Una delle cose meno gradite dell'ultima, e molto discussa, stagione di
Lost era il fatto che, con un bagaglio di minuti a disposizione e la consapevolezza che fossero gli ultimi, la serie indugiasse su nuovi elementi piuttosto che sul completare quelli da risolvere. Ora,
Banshee non è Lost e non ha nulla in comune con quella serie, ma qualcosa forse si può dire in proposito alla luce di ciò che è stato raccontato in
Innocent Might Be a Bit of a Stretch. Perché in effetti, come dicevamo al principio della
recensione della scorsa settimana, è impossibile ormai scindere una valutazione sulla singola puntata dalla più ampia cornice dell'ultima stagione in cui è inserita. Stiamo parlando di un conto alla rovescia che non si interrompe e che non possiamo far finta di non vedere.
Allora non è tanto ciò che accade a lasciarci con una sensazione negativa, quanto il modo in cui si lega al resto. La categoria dei satanisti killer in effetti era una delle poche rimasta scoperta nella poco ridente cittadina di Banshee, ed ecco quindi che la scrittura pone rimedio, introducendo a quattro episodi dalla conclusione un fronte nuovo e, potremmo dire con relativa sicurezza, rispondendo alla domanda su chi abbia ucciso Rebecca. Il condizionale su questo punto rimane, dato che vogliamo credere fortemente che i flashback (peraltro ben gestiti, a un certo c'è una transizione tra presente e passato in auto molto riuscita) abbiano un risvolto narrativo oltreché psicologico.
È tutto un segmento calato dal nulla, che tocca solo marginalmente gli eventi, giocando a posteriori come strumento per rimettere in moto le motivazioni di
Hood, che in realtà già ne avrebbe avute di sue. Potrebbe essere suggestione, ma è difficile non vedere dei riferimenti ad
Hannibal nella costruzione della sequenza iniziale. Ciò che accade dopo è spiazzante per quanto è inedito rispetto a ciò che ci aspettavamo, ma vedremo cosa vorrà farci la serie con questa storyline
Poco o niente Sugar, Job traumatizzato e irriconoscibile, Hood bloccato dietro le sbarre della prigione e quelle, meno concrete, della propria mente. Il testimone passa ad Ana, che lo raccoglie con determinazione, imbracciando un lanciafiamme e devastando il magazzino dei produttori di droga. È l'unico vero momento d'azione della puntata ed è il migliore di un episodio che spesso latita nel mantenimento del ritmo. Per il resto grande spazio alla famiglia di Bunker. I fili gettati in questo episodio e nei precedenti stanno creando una fitta rete di relazioni, un groviglio in cui ogni mossa ne sblocca un'altra: i rapporti tra Bunker e la sua famiglia, con il suocero appena fatto uscire dal carcere, ovviamente Proctor e Burton, i nazisti, il cartello della droga che potrebbe non prenderla bene.

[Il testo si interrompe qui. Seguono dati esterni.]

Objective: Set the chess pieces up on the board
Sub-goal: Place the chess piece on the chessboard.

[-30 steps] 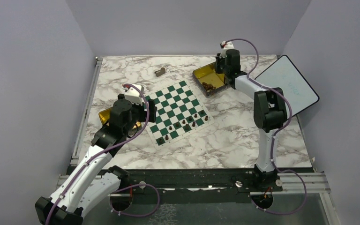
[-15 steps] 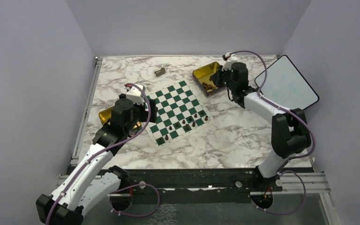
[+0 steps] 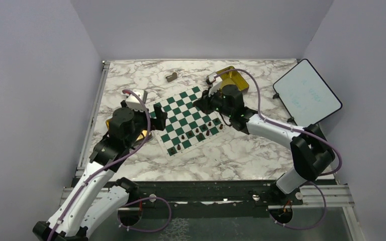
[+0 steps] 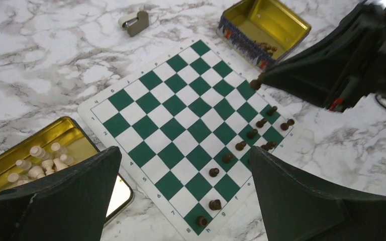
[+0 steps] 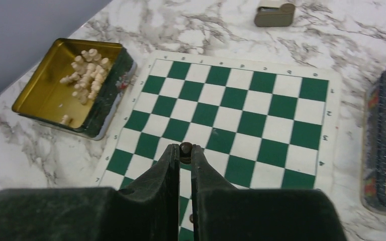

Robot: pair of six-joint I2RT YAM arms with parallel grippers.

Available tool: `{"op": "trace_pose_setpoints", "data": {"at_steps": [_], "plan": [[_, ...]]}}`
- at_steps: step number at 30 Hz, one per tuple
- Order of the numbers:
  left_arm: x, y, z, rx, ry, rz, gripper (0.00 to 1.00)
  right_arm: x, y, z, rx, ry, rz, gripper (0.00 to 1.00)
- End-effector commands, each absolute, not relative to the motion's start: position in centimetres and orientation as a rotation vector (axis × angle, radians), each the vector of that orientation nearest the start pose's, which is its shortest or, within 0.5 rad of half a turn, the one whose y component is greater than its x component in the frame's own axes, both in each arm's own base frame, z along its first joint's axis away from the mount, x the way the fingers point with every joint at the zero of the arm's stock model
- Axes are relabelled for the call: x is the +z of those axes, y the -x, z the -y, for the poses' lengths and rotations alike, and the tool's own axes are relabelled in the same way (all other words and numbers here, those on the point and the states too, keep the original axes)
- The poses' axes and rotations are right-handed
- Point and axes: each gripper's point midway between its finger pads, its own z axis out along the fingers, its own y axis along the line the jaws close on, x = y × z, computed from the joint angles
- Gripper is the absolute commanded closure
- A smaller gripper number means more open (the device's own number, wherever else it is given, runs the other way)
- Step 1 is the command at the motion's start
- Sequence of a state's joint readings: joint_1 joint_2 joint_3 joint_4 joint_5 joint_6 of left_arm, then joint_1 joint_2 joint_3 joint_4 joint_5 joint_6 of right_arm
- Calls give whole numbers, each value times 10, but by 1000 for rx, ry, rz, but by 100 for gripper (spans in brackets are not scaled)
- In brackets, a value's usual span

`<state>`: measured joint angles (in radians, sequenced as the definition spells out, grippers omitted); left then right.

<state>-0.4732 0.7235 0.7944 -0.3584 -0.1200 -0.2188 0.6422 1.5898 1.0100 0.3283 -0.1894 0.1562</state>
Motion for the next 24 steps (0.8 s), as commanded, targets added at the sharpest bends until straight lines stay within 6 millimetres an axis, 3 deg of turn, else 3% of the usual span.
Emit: {"op": "trace_pose_setpoints", "data": {"at_steps": [1,7,16,24], "plan": [[312,-245,120,-467,-114,-1751,1,194,-346,-358,787,671,-1690,96],[350,-227,115,-525,-89,-1659,1,176,-307,-404,847,817,-1639,96],[386,-211,100,-516,-62,-1572,1,137,-273,-443,849,970,-1643,95],[388,-208,94,-494,-55,-1566,1,100,-261,-455,792,1069,-1688,96]]}}
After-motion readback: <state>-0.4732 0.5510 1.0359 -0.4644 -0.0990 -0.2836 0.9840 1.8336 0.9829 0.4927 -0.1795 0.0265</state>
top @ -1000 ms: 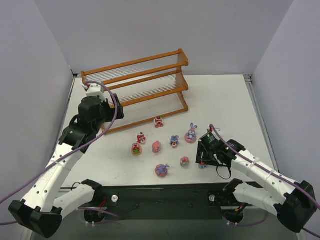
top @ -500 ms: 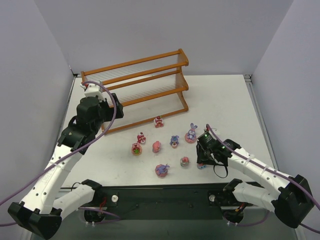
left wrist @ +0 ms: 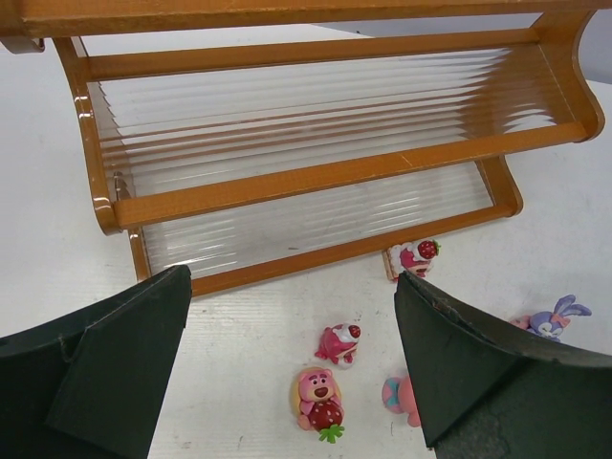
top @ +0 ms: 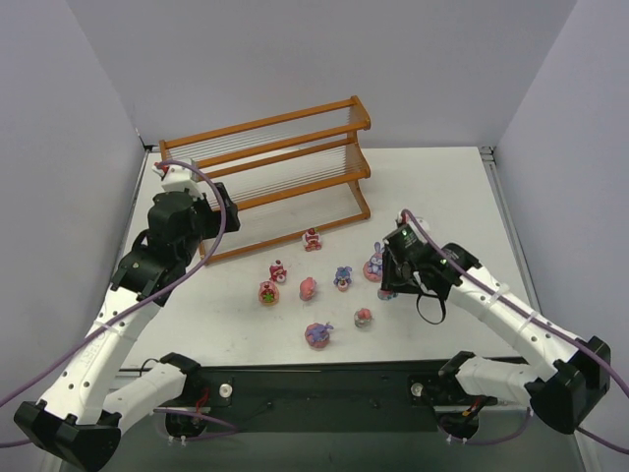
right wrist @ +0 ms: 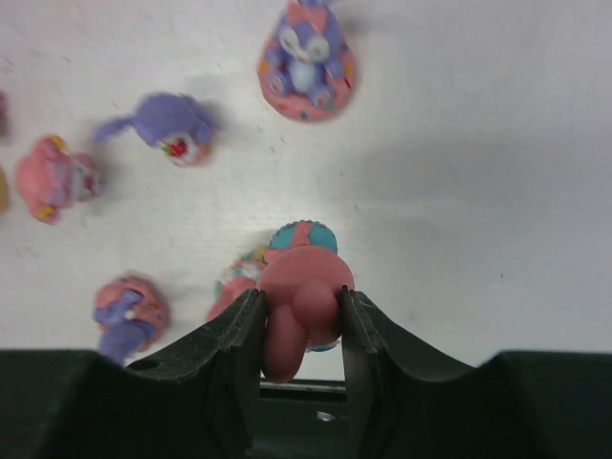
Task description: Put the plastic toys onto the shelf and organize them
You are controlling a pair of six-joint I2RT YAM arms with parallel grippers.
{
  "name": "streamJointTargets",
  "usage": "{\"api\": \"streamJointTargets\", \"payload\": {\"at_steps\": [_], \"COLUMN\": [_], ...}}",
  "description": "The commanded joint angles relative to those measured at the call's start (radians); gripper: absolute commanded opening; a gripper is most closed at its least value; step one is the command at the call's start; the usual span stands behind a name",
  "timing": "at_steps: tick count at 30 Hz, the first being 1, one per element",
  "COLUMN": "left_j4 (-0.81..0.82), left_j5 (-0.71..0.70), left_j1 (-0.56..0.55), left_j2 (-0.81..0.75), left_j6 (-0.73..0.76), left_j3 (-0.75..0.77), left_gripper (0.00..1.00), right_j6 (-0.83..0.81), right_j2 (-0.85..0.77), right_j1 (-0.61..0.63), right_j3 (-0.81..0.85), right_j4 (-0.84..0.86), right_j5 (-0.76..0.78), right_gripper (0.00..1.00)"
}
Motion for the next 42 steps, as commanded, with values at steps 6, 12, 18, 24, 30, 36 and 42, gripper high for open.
{"api": "streamJointTargets", "payload": {"at_steps": [6,12,18,24,30,36,42], "left_j4": [-0.017,-0.034,0.045,0.283,0.306,0.397,0.453], "left_j5": [-0.035,0.104,0.626,0.761,0.678,0.523,0.503], "left_j1": [0.002,0.005,-0.001,-0.142,-0.263,-0.315,-0.326], "left_j2": [-0.023,-0.004,0.112,0.131,0.181,0.197,0.201], "left_j6": [-0.033,-0.010,0.027,0.068,0.176,0.183,0.171], "left_j3": [0.062,0.086,0.062,-0.078,-0.042,-0.058,-0.081], "left_gripper": [0.97,0.97,0.97,0.97,0.97,0.94,0.87], "right_j6": [-0.138,-0.189,-0.192,-0.203,-0.192,-0.135,-0.103], "right_j2": [0.298,0.536,0.594,0.535,0.493,0.475,0.447], "right_j1": [-0.122,-0.170,-0.172,-0.152,-0.093,-0.047,-0.037], "right_j3": [0.521,0.847,0.899,0.871,0.872,0.868,0.865], "right_j4": [-0.076,-0.083,-0.106,-0.116,-0.166,-0.192,-0.199], "right_j5": [-0.033,-0.117,-0.321,-0.486,-0.529,-0.529,-0.572], "right_gripper": [0.00,0.00,0.00,0.00,0.00,0.00,0.00]}}
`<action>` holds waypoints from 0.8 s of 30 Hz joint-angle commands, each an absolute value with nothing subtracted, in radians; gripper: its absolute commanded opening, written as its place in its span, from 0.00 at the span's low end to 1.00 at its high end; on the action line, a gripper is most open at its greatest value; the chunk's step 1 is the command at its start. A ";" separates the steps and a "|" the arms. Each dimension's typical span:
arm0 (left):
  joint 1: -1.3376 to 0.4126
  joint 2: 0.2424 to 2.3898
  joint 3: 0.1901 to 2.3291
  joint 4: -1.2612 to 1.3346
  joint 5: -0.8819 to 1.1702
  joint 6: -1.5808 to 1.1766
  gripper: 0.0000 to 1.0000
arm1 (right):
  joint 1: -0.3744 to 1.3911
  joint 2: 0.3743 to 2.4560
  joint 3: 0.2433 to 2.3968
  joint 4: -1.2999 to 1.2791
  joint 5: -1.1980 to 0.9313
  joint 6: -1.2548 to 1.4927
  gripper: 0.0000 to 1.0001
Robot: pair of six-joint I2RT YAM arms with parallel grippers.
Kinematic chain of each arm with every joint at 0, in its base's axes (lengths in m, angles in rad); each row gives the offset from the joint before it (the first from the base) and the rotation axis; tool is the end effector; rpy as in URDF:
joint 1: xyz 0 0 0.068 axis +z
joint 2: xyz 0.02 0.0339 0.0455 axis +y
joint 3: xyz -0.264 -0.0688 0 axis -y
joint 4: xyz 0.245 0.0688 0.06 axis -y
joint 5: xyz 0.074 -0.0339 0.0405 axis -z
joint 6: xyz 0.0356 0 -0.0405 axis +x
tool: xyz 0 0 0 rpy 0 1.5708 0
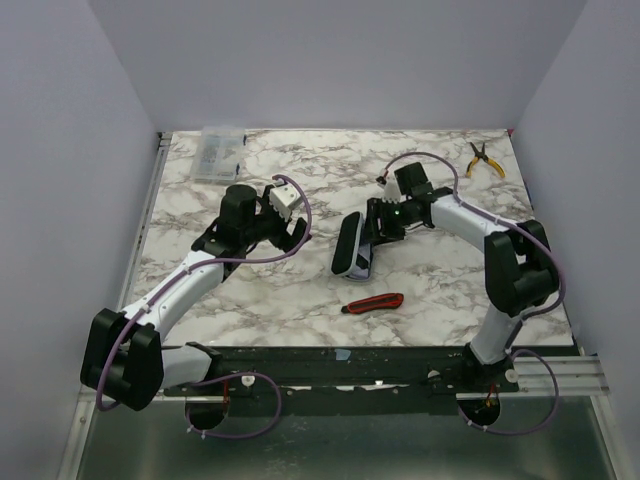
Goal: Open the umbrella
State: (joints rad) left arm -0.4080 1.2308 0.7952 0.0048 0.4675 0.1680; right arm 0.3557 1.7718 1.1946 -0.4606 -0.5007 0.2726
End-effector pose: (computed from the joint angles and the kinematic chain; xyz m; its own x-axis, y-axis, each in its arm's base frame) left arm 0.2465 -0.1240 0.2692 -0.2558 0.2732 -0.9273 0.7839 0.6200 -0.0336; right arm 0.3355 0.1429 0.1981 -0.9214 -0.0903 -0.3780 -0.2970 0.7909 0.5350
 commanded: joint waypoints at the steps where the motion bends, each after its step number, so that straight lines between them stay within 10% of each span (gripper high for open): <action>1: -0.410 1.221 0.795 0.008 0.444 0.165 0.79 | 0.408 1.819 1.246 -0.435 -0.463 0.317 0.58; 17: -0.410 1.179 0.754 0.019 0.410 0.168 0.79 | 0.532 1.977 1.318 -0.505 -0.168 0.334 0.72; 24: -0.409 1.157 0.733 0.008 0.400 0.186 0.79 | 0.533 1.963 1.364 -0.547 -0.185 0.288 0.14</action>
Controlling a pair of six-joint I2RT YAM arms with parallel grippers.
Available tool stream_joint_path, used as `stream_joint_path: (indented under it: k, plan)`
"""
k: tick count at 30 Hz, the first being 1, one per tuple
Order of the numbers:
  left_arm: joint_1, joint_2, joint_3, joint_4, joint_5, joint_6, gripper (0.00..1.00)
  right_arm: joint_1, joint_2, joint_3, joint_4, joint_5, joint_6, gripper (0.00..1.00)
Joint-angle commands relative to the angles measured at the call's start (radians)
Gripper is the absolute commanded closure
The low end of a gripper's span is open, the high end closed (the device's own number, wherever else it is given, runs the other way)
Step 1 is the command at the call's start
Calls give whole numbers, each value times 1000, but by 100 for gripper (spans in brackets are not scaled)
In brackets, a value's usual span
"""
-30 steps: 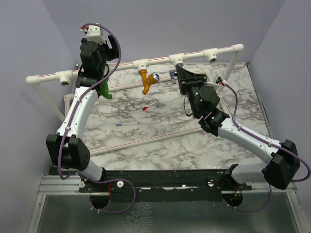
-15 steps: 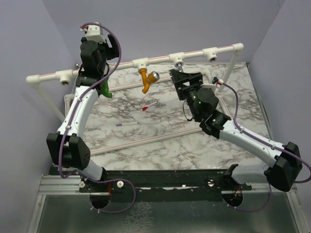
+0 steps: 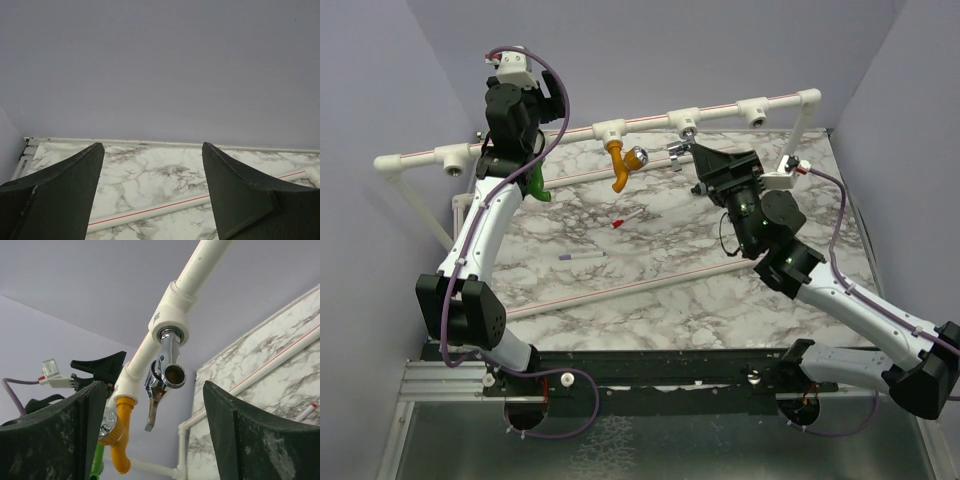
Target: Install the water faucets
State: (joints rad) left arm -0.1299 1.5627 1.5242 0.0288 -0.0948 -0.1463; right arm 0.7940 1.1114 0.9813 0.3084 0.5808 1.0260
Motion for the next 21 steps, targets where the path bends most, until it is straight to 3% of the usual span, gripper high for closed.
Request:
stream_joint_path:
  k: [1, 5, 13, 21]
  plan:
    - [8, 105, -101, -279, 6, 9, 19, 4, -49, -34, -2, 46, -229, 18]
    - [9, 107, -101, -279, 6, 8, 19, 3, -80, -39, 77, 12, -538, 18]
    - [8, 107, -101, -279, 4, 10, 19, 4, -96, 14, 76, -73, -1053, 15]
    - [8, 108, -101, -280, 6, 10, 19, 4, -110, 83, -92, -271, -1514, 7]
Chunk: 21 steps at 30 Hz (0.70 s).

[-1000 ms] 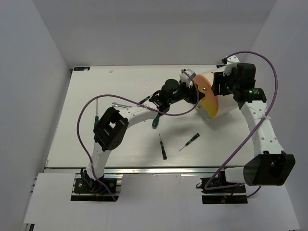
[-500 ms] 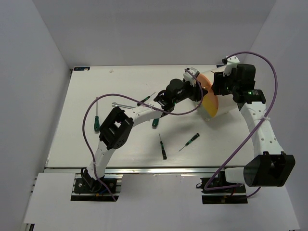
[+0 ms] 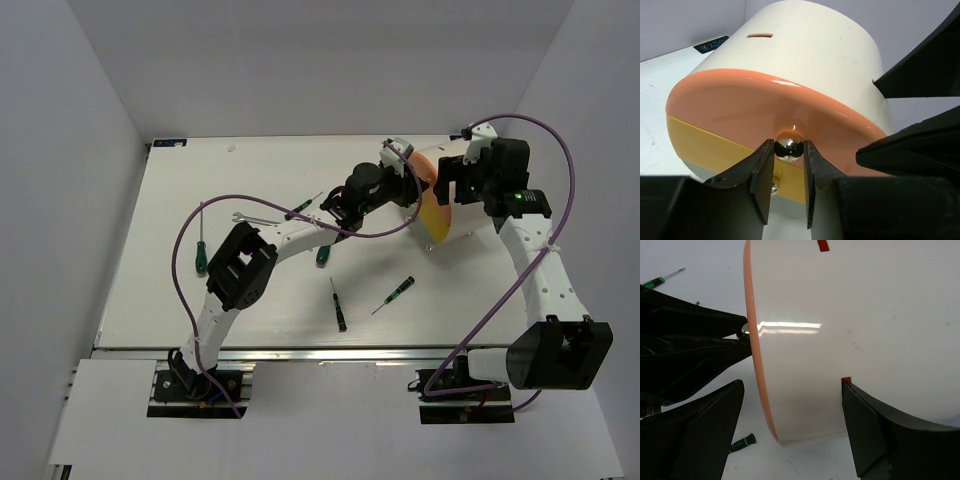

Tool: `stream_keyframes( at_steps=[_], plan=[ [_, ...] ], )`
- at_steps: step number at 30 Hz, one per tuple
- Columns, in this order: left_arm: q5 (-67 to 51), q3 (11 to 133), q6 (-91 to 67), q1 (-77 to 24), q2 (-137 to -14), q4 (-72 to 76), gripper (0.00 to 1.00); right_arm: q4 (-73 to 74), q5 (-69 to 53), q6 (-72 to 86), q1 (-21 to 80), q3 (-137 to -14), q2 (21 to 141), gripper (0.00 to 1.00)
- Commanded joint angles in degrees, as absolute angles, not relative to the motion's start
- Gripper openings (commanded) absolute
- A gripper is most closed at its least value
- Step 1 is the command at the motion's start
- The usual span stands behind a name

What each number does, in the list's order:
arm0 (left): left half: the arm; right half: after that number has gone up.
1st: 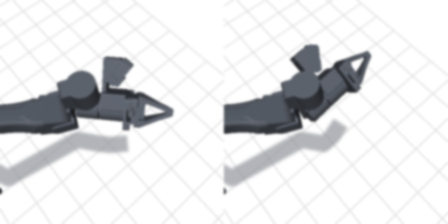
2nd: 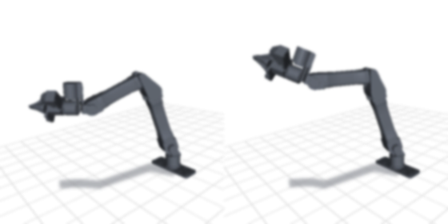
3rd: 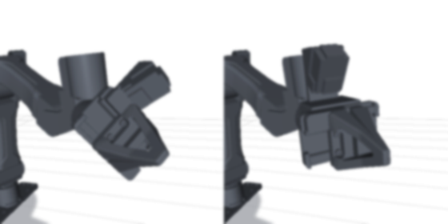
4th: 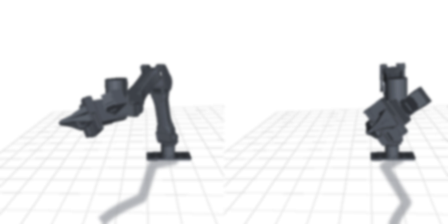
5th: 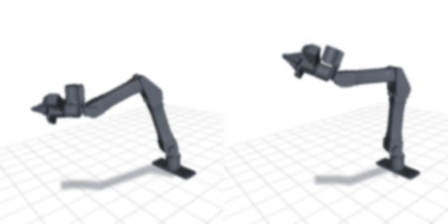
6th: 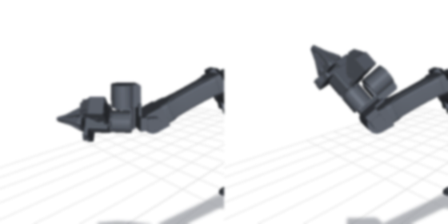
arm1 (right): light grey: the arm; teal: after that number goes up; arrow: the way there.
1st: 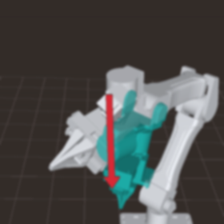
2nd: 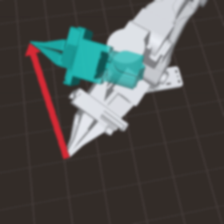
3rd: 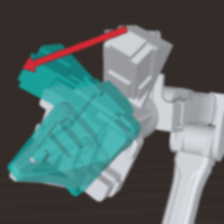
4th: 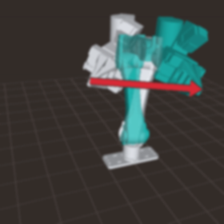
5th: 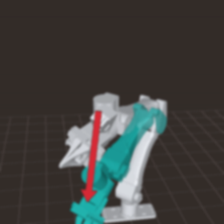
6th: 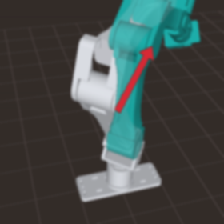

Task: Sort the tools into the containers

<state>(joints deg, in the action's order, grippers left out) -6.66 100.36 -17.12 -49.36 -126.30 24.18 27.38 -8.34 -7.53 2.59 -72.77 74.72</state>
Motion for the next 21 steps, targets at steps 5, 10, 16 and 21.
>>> stream_keyframes(
  at_steps=[5,10,16,21],
  plan=[
    [-6.9,102.3,-17.6,-49.8,-126.4,26.5,0.22,29.0,-10.8,-5.2,2.7,-72.7,73.0,0.82],
    [-6.9,98.2,-17.3,-49.8,-123.7,27.8,0.13,28.2,-10.3,-4.6,2.7,-72.6,72.3,0.82],
    [-6.0,86.3,-16.4,-49.7,-115.6,30.6,0.09,28.1,-10.1,-4.6,2.5,-73.2,71.9,0.82],
    [-3.7,79.2,-15.0,-49.7,-109.3,31.4,0.09,28.2,-10.9,-4.7,2.4,-73.4,71.6,0.84]
  ],
)
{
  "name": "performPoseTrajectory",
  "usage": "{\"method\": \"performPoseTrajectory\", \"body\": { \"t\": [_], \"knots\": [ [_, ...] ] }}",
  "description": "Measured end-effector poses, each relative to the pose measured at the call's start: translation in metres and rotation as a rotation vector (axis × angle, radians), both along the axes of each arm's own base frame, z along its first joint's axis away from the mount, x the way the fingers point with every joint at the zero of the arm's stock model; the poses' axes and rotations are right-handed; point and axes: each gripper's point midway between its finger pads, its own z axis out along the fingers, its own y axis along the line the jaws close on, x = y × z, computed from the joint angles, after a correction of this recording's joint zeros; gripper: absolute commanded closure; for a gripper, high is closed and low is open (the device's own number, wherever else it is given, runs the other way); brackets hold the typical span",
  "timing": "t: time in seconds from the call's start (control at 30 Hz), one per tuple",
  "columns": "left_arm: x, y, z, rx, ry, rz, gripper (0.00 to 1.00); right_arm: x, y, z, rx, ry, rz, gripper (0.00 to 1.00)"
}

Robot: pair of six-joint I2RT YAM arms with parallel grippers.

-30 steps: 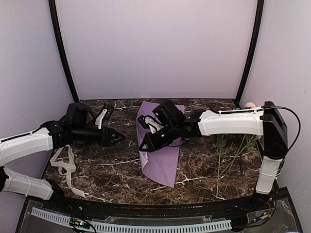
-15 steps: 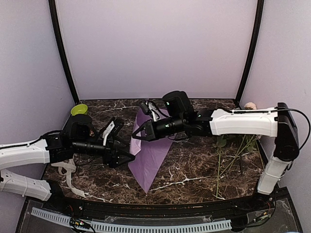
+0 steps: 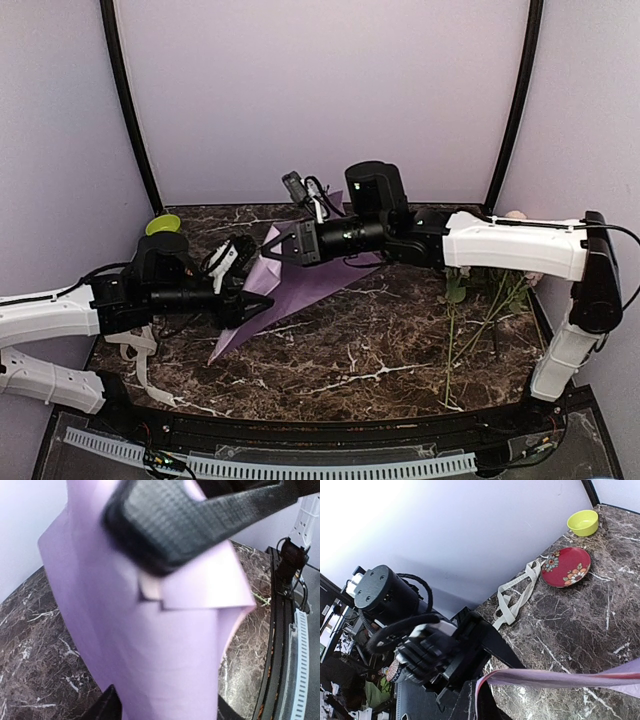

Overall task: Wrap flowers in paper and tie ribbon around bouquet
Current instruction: Pass from the right arm to the left, then pass from the left arm to the right

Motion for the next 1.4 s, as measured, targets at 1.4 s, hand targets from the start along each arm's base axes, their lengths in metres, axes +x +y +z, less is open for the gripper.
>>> {"method": "performPoseTrajectory", "body": {
  "t": [1.4],
  "knots": [
    [0.0, -0.01, -0.013, 0.088, -0.021, -0.043, 1.0, 0.015, -0.093, -0.049, -0.157, -0.159, -0.099, 0.76]
  ]
}}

I legami di tutto ciò con Hood erano pregressi, e in fondo era tutto ciò che l'ultima stagione avrebbe dovuto creare: un lungo e appassionato scontro finale con Proctor. Peraltro, arrivati al giro di boa, possiamo dire che l'idea di farlo sindaco e di giocare su un salto temporale non sia stata male. Però qualcosa si sarebbe potuto costruire in maniera diversa. Magari con una première che ci gettasse in medias res nel salvataggio di Job dai suoi aguzzini, quindi il ritorno a Banshee per lo scontro finale, tirando dentro i nazisti, Bunker e tutto il dipartimento di polizia. A proposito di polizia, arriva l'agente federale Veronica Dawson. Donna forte, tacchi alti, non disdegna l'uso di droghe, e ovviamente è attratta da Hood. Ci vuole una certa personalità per entrare in una stanza in cui si trovano Hood, Proctor e Brock e catalizzare tutta l'attenzione su di sé, e
Eliza Dushku è quel tipo di persona. Ma, anche in questo caso, non possiamo fare a meno di pensare che mancano solo quattro episodi alla fine.